Folding the Tents in Tinsel Town

The major Hollywood studios have begun clearing the 2020 decks.

With little hope that theaters in the U.S. will be able to open in sizable numbers before next year, or that movie fans would return to them even if they could, the studios are folding their tent poles for this year and decamping for 2021 in the hope of salvaging respectable theatrical openings for their big budget franchise releases.

Mulan

Disney last week pulled Mulan from the 2020 calendar, just days after Warner Bros. announced an indefinite delay in the theatrical release of Tenet. The Mouse also pushed back the planned next installments in the Star Wars an Avatar franchises by a year.

Paramount has pushed back the release of Top Gun: Maverick, the sequel to the 1986 Tom Cruise blockbuster, to next July, after previously postponing A Quiet Place Part II. Also delayed are Sonic the Hedgehog 2, Jackass, Under the Boardwalk and The Tiger’s Apprentice.

Sony Pictures pushed back the release of the next live-action Spider-Man film to December 17, apparently hoping Christmas can yet be saved, but don’t be surprised if that web unravels as well.

While painful, the studios have little choice at this point. With hundreds of millions of dollars tied in production costs, to say nothing of merchandising tie-ins, theme park rides, spin-off plans and other franchise elements on the line, they can’t afford to let the main events fizzle. Whether they can turn fizzle into sizzle even a year from now, however, is an open question.

Theaters will eventually reopen. But their footprint will likely be reduced due to bankruptcies, real estate defaults and other exigencies, leaving fewer screens from which to conjure a blockbuster release, since people is watching way movies at home now a days, many get a big tv and full motion wall mounts so they can setup their TVs in different ways as well.

Moviegoers, too, may be fewer in number after the trauma of pandemic and economic disruption, particularly with so much high-quality, high-profile content available for viewing at home via streaming services, some of it provided by the studios themselves.

In short, the studios could be facing a very different movie viewing and distribution landscape next year, which may never revert to its pre-Covid posture, and for which their core product strategy is singularly ill-suited.

For the past 15 years, the major studios have basically been in the franchise business, creating and acquiring IP that can be exploited across multiple domains. Periodic movie releases are the tent poles that keep the franchise aloft, while creating leverage with distributors, helping to attract capital, and providing fuel to keep the rest of the production machinery turning,

But for the strategy to succeed, each new movie must be made into an “event.” That means releasing it simultaneously around the world and on as many screens as possible on opening weekend to create the necessary downstream momentum.

Without sufficient screens or eager moviegoers, it may be much harder to create an event around a film’s opening than in the past, undermining the entire strategy.

Disney managed to create something of an event around the streaming release of Hamilton on Disney+, but the Lin-Manuel Miranda Broadway musical is not a property Disney can easily build a franchise around.
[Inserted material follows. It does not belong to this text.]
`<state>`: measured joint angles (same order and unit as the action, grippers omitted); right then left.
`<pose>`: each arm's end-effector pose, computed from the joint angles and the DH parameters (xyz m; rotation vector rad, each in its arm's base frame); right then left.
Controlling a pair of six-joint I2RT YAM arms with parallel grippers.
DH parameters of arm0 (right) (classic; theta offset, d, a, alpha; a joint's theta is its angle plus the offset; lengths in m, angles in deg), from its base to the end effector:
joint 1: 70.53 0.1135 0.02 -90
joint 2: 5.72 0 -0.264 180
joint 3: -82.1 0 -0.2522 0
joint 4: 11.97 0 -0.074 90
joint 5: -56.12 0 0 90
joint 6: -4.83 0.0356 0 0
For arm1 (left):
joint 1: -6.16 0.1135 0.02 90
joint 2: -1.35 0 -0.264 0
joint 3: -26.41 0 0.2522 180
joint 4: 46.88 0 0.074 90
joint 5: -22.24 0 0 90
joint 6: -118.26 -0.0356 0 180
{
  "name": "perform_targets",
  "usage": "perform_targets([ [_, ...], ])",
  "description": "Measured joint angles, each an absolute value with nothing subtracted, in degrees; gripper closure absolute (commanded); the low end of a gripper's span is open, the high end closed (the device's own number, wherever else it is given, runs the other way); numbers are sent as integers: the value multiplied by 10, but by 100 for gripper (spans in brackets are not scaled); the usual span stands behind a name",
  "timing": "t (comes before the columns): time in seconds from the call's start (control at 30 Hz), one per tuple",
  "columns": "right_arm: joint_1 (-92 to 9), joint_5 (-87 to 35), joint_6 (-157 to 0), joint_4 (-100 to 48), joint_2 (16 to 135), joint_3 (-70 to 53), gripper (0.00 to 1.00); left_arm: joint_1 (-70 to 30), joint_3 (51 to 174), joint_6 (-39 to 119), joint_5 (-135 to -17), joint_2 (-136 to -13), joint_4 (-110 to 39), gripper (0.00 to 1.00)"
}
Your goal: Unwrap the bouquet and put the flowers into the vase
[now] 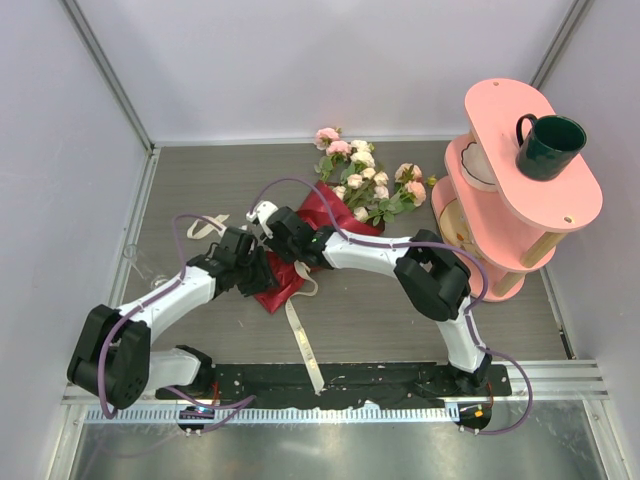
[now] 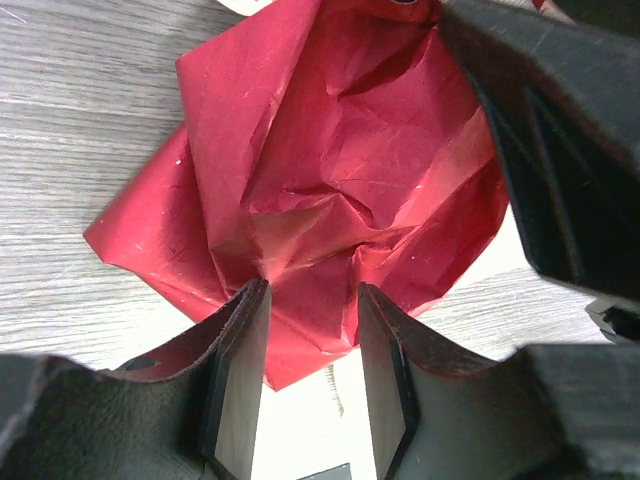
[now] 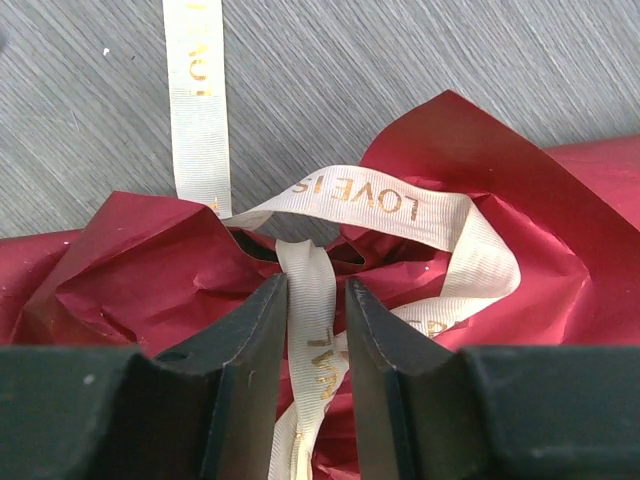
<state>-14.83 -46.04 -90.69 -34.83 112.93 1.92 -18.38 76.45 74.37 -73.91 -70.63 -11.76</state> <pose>0.2691 0.3812 0.1914 -1.0697 2.0223 0.2141 0.2092 -0.0997 0.1785 -0.4588 2.6357 -0.5745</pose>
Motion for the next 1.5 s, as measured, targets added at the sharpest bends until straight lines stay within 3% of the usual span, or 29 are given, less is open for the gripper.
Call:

Nor is it clear whether Disney’s success with Hamilton can be consistently repeated, given the radically different consumer behavior around watching movies on demand at home vs. going to the theater for the 8:00 showing.

The studios themselves will also likely face conflicting priorities. As Disney, WarnerMedia and NBCUniversal pour millions into building out their direct-to-consumer strategies via streaming they face a strong incentive to put their most compelling programming on their own streaming platforms amid fierce competition for subscribers in the increasingly crowded OTT market.

If event movies don’t work on streaming platforms, maybe they need to shift production resources into something other than major event movies. Yet given how entrenched the franchise business is in Hollywood, that won’t be an easy pivot to make.